WORK TO BE COMPLETED ->
Retype the listing below line for line, but only from the line with "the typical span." down to the line with "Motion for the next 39", inclusive. Pictures stay out.

========

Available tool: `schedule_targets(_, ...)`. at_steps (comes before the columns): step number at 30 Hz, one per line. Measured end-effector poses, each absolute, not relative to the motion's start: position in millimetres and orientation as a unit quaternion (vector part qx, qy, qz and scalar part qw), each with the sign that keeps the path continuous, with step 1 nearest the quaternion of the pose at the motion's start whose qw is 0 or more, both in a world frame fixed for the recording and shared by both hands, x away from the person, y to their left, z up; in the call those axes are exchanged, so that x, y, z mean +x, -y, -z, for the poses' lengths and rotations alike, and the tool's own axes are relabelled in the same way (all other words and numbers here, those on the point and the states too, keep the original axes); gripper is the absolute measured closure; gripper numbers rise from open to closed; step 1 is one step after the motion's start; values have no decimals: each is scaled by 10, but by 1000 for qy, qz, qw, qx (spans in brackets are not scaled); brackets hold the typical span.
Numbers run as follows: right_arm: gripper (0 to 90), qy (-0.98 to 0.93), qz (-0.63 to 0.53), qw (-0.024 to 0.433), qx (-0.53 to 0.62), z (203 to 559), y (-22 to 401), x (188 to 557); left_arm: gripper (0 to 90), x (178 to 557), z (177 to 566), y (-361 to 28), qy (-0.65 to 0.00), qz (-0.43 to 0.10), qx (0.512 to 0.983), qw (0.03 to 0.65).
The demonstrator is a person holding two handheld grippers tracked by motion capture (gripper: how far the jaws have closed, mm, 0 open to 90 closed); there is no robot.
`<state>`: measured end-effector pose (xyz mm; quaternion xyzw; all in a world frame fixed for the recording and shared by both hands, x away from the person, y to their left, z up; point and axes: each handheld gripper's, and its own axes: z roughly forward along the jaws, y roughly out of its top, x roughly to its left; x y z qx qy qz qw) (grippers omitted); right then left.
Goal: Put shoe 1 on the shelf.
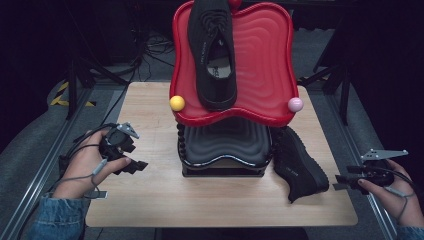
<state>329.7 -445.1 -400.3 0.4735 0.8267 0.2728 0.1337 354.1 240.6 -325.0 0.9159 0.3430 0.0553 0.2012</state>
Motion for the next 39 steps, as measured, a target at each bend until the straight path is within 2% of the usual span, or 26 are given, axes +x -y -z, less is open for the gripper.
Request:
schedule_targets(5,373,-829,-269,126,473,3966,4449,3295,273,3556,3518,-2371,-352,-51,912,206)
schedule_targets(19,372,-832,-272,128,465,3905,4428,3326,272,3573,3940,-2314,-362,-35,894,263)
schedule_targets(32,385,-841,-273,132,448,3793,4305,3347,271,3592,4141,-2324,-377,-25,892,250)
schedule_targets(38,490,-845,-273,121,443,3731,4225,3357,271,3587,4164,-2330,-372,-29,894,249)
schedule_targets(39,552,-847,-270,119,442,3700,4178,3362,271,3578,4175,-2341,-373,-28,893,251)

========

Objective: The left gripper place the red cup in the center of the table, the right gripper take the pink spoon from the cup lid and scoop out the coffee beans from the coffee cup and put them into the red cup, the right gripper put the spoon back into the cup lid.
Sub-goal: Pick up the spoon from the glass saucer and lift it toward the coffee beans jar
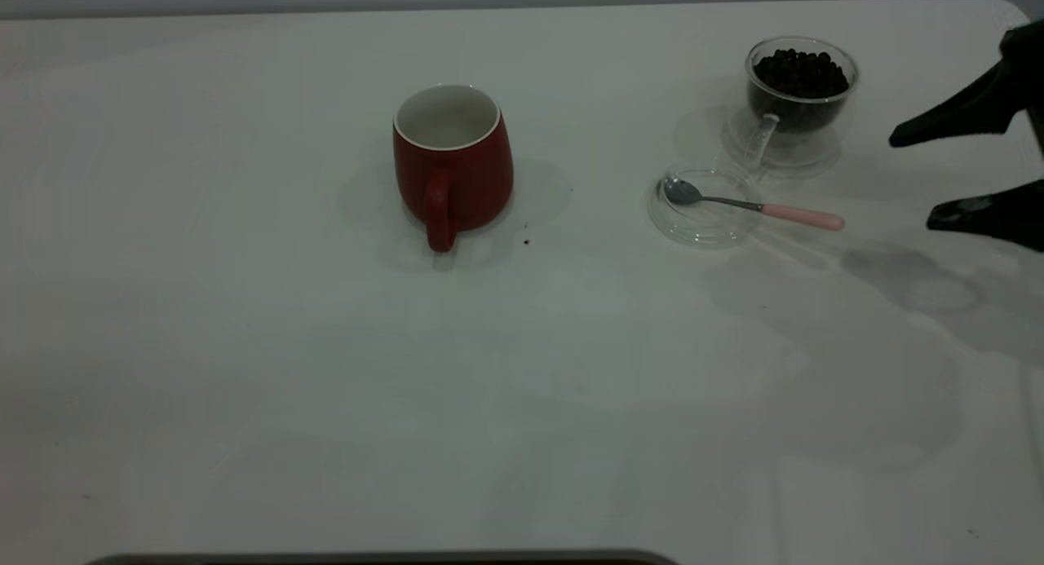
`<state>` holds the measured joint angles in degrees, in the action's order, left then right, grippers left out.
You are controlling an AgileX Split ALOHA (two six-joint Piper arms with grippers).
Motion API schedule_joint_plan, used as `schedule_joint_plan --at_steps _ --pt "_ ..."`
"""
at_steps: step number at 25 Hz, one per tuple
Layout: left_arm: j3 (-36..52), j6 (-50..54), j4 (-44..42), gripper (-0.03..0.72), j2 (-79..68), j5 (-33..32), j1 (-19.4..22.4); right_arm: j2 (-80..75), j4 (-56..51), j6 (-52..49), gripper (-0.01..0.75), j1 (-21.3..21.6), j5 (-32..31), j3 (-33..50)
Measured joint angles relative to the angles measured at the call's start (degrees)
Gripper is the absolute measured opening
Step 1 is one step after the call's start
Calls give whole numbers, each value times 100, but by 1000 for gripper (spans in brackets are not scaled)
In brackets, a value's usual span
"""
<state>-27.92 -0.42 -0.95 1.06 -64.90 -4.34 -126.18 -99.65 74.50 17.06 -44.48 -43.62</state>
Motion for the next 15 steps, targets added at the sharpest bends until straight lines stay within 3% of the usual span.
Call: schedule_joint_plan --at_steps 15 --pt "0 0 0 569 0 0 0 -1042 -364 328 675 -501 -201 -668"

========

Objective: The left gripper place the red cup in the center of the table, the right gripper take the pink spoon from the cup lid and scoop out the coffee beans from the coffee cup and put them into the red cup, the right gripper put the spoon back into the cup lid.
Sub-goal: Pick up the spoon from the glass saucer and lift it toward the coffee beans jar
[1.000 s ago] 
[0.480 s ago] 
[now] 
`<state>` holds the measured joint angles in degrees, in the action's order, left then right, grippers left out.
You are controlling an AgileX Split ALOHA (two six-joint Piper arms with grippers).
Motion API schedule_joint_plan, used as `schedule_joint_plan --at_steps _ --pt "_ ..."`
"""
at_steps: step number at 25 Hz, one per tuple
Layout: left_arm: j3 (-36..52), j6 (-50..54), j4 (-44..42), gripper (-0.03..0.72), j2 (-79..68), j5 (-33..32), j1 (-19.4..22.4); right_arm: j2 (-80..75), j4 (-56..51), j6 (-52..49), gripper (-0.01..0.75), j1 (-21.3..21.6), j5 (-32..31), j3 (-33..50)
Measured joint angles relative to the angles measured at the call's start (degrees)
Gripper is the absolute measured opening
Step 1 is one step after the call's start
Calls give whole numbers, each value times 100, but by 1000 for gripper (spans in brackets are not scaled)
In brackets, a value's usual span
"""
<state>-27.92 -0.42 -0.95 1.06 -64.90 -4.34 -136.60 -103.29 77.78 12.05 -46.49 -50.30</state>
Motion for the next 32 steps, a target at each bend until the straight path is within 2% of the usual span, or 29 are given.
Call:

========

ANSWER ->
Available tool: `schedule_targets(_, ...)`. at_steps (comes before the columns): step number at 30 Hz, one per line. Measured end-effector poses, each absolute, not relative to the motion's start: position in millimetres and orientation as a unit quaternion (vector part qx, qy, qz and scalar part qw), each with the sign that keeps the path continuous, with step 1 nearest the quaternion of the pose at the motion's start whose qw is 0 or more, both in a world frame fixed for the recording and shared by both hands, x away from the person, y to their left, z up; in the call those axes are exchanged, so that x, y, z mean +x, -y, -z, for the poses' lengths and rotations alike, and the tool's own axes are relabelled in the same way (all other words and numbers here, those on the point and the states too, keep the original axes); gripper is the absolute measured closure; gripper numbers rise from open to closed; step 1 is one step after the motion's start; values have no decimals: each is scaled by 10, but by 1000 for qy, qz, qw, qx (spans in brackets are not scaled); brackets hold the typical span.
Numbers run as follows: right_arm: gripper (0 to 90), qy (-0.98 to 0.93), qz (-0.63 to 0.53), qw (-0.024 to 0.433), qx (-0.53 to 0.62), z (203 to 559), y (-22 to 401), x (188 to 557); left_arm: gripper (0 to 90), x (178 to 557), z (177 to 566), y (-361 to 28), qy (-0.65 to 0.00), qz (-0.43 to 0.10), qx (0.512 to 0.983), qw (0.03 to 0.65).
The demonstrator is a person holding two handheld grippers tracked by motion capture (gripper: how far the jaws have closed, mm, 0 open to 90 closed); there is no robot.
`<state>`: measured end-effector pose (xyz mm; quaternion xyzw; all in a world frame fixed for the recording and shared by both hands, x away from the person, y to their left, z up; point and axes: each handheld gripper's, and its own axes: z roughly forward along the jaws, y roughly out of its top, x roughly to its left; x y z qx qy qz qw) (grippers omitted); right then left.
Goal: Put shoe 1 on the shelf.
<state>329.7 -445.1 -400.3 0.4735 0.8267 0.2728 0.1337 354.1 240.6 -325.0 0.9159 0.3430 0.0553 0.2012</state>
Motion for the next 39 steps, as measured, a target at each bend until the straight path is within 2% of the usual span, or 26 are given, axes +x -y -z, less is open for the gripper.

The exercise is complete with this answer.